WORK ORDER: Go through the material below and copy each line where the word "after" appears.

EXCERPTED DATA section start

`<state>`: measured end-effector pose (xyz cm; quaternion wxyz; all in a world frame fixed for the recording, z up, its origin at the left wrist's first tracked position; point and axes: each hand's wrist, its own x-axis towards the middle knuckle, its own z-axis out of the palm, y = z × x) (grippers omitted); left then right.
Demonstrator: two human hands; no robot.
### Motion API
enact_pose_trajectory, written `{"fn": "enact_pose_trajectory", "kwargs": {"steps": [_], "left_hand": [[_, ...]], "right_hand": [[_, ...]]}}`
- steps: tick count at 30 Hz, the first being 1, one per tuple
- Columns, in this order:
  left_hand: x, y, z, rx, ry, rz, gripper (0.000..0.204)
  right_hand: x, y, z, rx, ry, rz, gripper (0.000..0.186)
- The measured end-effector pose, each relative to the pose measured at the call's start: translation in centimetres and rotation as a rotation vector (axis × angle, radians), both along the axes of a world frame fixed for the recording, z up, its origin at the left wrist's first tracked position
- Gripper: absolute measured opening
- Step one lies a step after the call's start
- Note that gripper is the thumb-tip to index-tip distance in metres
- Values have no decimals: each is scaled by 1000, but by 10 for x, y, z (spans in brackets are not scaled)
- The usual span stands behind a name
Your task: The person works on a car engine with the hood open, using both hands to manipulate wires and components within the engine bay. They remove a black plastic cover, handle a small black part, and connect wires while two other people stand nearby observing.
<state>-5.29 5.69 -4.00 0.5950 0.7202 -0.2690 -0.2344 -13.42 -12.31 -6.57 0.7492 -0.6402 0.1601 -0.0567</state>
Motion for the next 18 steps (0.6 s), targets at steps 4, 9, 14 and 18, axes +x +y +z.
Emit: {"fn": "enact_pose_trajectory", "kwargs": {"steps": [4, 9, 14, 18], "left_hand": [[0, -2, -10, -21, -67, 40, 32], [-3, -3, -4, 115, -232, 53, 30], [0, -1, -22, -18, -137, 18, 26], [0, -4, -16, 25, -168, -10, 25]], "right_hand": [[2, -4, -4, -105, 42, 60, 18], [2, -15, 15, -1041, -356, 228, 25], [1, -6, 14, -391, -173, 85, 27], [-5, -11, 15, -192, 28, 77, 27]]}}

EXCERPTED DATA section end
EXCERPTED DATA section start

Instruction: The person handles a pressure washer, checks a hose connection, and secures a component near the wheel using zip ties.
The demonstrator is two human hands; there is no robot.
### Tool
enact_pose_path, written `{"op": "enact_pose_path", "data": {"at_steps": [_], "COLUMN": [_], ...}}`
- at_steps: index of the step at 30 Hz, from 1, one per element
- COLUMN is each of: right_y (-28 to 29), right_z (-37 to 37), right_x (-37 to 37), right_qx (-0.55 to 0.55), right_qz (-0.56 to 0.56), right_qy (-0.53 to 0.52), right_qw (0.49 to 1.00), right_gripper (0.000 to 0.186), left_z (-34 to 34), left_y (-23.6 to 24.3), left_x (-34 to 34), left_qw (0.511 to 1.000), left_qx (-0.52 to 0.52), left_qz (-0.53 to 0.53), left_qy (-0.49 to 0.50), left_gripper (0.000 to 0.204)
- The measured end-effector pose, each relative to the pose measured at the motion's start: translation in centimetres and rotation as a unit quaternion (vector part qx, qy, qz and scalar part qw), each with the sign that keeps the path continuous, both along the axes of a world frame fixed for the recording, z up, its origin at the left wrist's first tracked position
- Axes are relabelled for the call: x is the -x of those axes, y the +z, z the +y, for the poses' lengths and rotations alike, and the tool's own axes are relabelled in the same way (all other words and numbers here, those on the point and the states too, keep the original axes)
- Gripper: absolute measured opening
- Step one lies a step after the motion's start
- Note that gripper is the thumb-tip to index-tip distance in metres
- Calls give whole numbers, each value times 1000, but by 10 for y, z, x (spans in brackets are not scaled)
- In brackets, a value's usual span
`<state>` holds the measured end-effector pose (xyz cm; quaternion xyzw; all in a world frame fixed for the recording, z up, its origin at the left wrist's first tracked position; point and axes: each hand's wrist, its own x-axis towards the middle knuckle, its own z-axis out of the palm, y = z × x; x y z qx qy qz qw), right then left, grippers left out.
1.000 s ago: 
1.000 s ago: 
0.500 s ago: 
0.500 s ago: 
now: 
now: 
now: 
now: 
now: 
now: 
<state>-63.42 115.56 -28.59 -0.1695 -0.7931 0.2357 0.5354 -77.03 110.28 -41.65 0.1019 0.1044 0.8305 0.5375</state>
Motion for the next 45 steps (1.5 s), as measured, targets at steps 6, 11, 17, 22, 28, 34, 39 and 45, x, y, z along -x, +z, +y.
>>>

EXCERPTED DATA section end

SOLUTION BELOW:
- Step one lies a step after the call's start
- Step one lies a step after the motion's start

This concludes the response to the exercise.